# THE PROBLEM
What is the number of lines in this listing that include the string "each"? Answer with that number by itself.

# MATERIAL PROVIDED
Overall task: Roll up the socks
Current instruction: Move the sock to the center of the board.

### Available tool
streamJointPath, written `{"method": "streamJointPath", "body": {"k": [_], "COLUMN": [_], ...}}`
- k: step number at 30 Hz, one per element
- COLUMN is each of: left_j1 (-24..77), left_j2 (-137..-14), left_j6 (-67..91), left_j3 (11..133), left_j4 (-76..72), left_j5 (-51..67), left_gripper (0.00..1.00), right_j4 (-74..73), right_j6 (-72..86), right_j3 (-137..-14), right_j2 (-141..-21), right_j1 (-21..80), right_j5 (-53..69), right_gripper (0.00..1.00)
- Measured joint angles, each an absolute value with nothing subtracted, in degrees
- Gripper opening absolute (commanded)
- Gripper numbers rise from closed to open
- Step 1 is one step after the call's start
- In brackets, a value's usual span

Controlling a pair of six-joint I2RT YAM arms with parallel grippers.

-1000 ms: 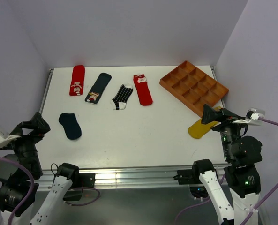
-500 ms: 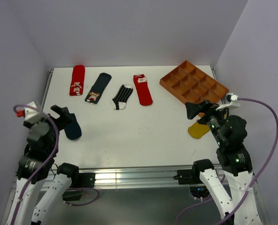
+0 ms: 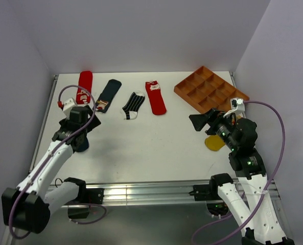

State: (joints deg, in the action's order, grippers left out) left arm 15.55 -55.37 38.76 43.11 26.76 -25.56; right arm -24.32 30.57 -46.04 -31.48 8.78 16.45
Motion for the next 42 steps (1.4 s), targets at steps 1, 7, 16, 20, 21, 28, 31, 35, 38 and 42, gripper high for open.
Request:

# WRITTEN SOLUTION
2